Джейни была для него гораздо большим, чем просто милой женщиной, но хладнокровная часть его рассудка, которая – на данный момент – удерживает под замком горячую часть, говорит, что это правильный путь, тропа, которая выведет его ко всей истории точно так же, как узкий съезд выводит на четырехполосное шоссе. Пит встает и выходит. Изабель молчит до его возвращения, только изучает Ходжеса туманно-серыми глазами.
Ходжес одним глотком ополовинивает бумажный стаканчик и говорит:
– Ладно. Началось все с того ленча, за которым мы встретились в «Димасио», Пит. Помнишь?
– Конечно.
– Я спросил тебя обо всех делах – крупных, – по которым мы работали, когда я уходил на пенсию, но в действительности меня интересовало только одно дело: бойня у Городского центра. Думаю, ты это знал.
Пит молчит, но его губы кривятся в улыбке.
– Помнишь, как я спросил тебя, не задумывался ли ты насчет миссис Трелони? А вдруг она говорила правду?
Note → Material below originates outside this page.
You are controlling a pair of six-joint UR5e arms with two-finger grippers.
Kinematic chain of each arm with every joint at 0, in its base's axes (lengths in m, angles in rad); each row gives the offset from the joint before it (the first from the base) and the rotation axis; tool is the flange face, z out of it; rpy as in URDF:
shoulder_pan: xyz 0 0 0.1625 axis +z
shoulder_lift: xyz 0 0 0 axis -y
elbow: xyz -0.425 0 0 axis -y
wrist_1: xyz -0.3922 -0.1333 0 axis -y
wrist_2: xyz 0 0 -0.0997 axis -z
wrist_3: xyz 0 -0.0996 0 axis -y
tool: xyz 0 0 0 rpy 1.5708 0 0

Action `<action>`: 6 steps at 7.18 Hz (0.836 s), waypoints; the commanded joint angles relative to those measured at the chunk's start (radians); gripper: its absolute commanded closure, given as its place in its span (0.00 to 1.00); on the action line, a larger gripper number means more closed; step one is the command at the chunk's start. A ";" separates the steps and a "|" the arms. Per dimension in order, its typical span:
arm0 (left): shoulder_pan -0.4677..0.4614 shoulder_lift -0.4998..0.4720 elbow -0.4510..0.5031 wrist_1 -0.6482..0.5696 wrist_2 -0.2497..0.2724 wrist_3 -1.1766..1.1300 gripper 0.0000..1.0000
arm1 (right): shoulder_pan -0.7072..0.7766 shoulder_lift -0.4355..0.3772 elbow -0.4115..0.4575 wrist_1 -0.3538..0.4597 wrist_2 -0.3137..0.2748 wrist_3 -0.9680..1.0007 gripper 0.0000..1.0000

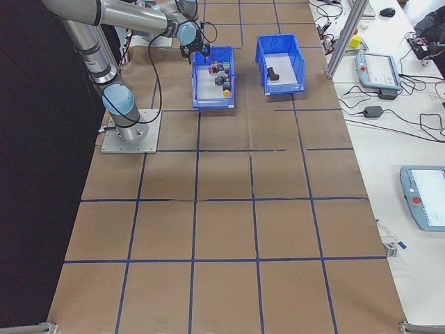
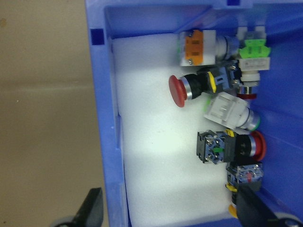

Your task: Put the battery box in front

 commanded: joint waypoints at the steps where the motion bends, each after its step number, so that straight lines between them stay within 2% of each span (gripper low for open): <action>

Насчет ключа.
– Ну-ну.
– А я действительно задался вопросом, беспристрастно ли мы к ней отнеслись? Или из-за того, как она себя вела, наши глаза закрывали шоры?
– Что значит – из-за того, как она себя вела? – спрашивает Изабель.
– Заноза в заднице. Дерганая, высокомерная, чрезмерно обидчивая. Чтобы лучше это понять, подумай обо всех людях, которые верили Доналду Дэвису, когда тот заявлял о своей невиновности. Почему? Потому что он не дергался, не держался надменно, не обижался по пустякам. Очень убедительно изображал убитого горем мужа, на которого возводят напраслину. Плюс – красота и обаяние. Однажды я видел его на Шестом канале, так симпатичная блондинка-ведущая изо всех сил сжимала бедра.
– Это отвратительно, – говорит Изабель, но с улыбкой.
– Да, но это факт. Он очаровывал. Оливия Трелони, наоборот, отталкивала. Вот я и начал думать, объективно ли мы отнеслись к ее версии.
– Объективно, – сухо вставляет Пит.
– Возможно. Так или иначе, я на пенсии, и времени у меня завались. Очень много времени. И однажды – перед тем как я предложил тебе встретиться за ленчем, Пит – я сказал себе: «Допустим, она говорила правду. Если так, где был второй ключ?» А потом – уже после нашего ленча – я зашел в Интернет и провел небольшое исследование. И знаешь, на что я наткнулся? На сленге – «сдернуть писк».